The National Library claims they've been trying to re-home them since 2018, that there's no demand, and that most haven't been requested in decades. They say the process of shredding and recycling them, via a commercial service, has started.
Book dealer and Hard To Find Books owner Warwick Jordan says he couldn’t sleep last night and felt physically sick. His various offers over the years to take all the books himself haven’t been accepted.
“To give you some context, this issue actually goes back to the 1990s. In the late 1990s, the National Library wanted to get rid of about this number of books. Initially, what they did was they started putting them up in small groups in tender. They put two tenders out. I won both of them, a total of about 30,000 books.”
The process of dealing with the remainder was stalled when the issue became political, he says, until 2018 when only 5000 out of 45,000 were sold via a Lions Club book sale.
Jordan labelled the book sale idea as “dumb” because the books - although valuable to him - wouldn’t be of interest to the average person. The library ended up giving him the leftover from the sale.

The books are international, mostly non-fiction and cover a range of topics like were bibliography, religion, philosophy and computer science.
Jordan says one example of a book that was going to junk was a two-volume set bibliography of UFO books from the 1950s. He believes it could retail for $300-$500.
“I'm not saying they're all worth that kind of money. But there's a lot of interesting and unusual things that wouldn't sell to the average Joe public. But there are people out there who are interested, specialised interest.”
Jordan says he continued to make offers for the remainder, including packing, delivery, and paying money for them.
Although now he longer can afford to make the same financial offer as he did back then, he’s willing to find a way to make it work.
“I mean, if I want to make money, I'd go and sell something that actually sells. I want to save the books. It's a disgrace. There could be books in there that is the only copy in the world. Who knows?”
National Library director of content services Mark Crookston told Afternoons they had undertaken a range of considerations before reaching this decision.

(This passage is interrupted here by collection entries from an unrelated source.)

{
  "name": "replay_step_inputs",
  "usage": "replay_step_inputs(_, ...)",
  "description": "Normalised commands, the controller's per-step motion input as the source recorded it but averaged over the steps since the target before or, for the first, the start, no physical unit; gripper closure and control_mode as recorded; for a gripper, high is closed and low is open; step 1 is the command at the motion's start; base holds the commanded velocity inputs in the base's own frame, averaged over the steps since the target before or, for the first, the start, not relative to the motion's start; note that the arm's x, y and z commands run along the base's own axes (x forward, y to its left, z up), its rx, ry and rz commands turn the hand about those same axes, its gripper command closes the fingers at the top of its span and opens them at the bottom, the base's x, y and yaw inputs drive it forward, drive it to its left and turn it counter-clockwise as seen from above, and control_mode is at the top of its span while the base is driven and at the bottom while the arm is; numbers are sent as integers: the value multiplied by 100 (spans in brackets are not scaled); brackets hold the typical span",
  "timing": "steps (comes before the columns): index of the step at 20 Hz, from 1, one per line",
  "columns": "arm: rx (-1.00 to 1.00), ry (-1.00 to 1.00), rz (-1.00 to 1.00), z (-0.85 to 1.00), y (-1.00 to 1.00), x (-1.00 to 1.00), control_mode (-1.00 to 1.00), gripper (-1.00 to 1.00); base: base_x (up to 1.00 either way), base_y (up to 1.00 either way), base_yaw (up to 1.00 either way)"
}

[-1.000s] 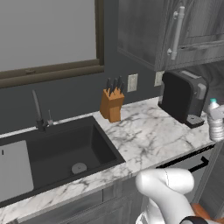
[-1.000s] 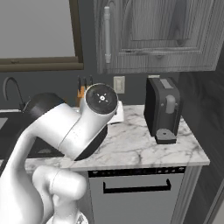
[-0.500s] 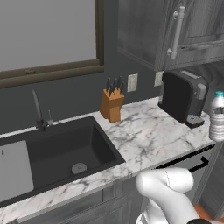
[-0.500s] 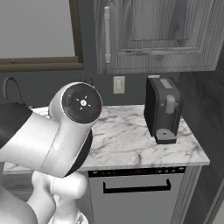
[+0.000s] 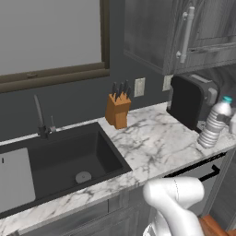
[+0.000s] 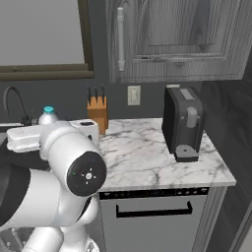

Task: Take the bottled waters from the counter and place them in the freezer to freeze. Close the freezer door after placing the bottles.

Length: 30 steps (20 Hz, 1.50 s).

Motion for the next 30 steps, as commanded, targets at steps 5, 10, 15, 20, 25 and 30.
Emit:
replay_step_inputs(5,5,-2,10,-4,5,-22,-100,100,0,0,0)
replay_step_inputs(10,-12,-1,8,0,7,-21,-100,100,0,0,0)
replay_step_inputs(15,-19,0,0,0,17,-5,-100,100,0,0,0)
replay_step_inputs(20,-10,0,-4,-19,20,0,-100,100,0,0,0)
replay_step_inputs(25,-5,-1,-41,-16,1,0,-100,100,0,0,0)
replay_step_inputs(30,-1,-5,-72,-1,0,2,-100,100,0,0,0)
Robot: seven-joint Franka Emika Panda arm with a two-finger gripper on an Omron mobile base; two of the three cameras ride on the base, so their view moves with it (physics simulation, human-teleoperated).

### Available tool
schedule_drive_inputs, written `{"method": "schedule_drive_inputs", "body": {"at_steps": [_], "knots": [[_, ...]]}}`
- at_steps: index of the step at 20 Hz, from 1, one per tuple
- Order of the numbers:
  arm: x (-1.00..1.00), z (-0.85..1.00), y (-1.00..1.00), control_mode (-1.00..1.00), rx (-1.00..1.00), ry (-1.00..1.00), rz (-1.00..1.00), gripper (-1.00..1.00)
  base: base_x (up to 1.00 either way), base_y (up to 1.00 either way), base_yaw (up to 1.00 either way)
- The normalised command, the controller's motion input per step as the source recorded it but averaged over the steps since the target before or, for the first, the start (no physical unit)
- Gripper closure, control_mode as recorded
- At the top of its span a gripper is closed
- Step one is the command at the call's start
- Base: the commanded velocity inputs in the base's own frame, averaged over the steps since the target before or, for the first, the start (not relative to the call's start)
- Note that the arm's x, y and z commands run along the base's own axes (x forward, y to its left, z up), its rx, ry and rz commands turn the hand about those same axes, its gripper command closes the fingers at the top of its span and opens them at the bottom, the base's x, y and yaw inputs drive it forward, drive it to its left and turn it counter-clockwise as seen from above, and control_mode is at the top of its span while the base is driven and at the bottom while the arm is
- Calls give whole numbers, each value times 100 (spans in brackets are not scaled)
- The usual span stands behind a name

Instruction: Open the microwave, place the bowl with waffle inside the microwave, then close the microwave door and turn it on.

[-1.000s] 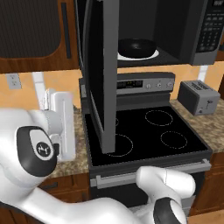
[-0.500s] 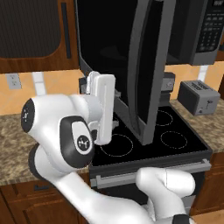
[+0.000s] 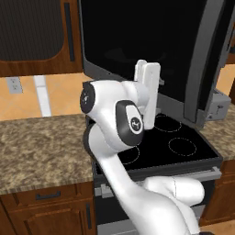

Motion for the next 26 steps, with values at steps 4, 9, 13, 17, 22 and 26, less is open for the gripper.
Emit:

“We've found homes for about 100,000 items and haven't found home for about 500,000 items. The sale option is one of those options that we considered and we discounted in this instance.”

Another reason was the costs required to stamp every book as ‘withdrawn’ and remove the sleeves, Crookston says.
“We'd have to either employ our existing people away from doing things that they're currently doing or employ additional people to do this … That's quite a considerable, many hundreds of thousands of dollars undertaken.”
Jordan was baffled, saying there’s no logic to it because he believes the service doing the disposal would charge a lot to be remove the sleeves and all the materials on books that can’t be recycled.
“I don't understand because we could do that for them.”
Crookston rebutted that saying “collection management 101” principles mean they couldn’t allow that.
“We think what's in the best interest of New Zealanders via the National Library is for these books to be destroyed. That's the most cost efficient and cost-effective way to deal with this issue.
“Library leaders around New Zealand and the world know that when there's large disposal projects or processes undertaken with books is that there's strong views held about it because a lot of people just don't like books being destroyed. But in collection management, that's just what a lot of libraries have to go through.”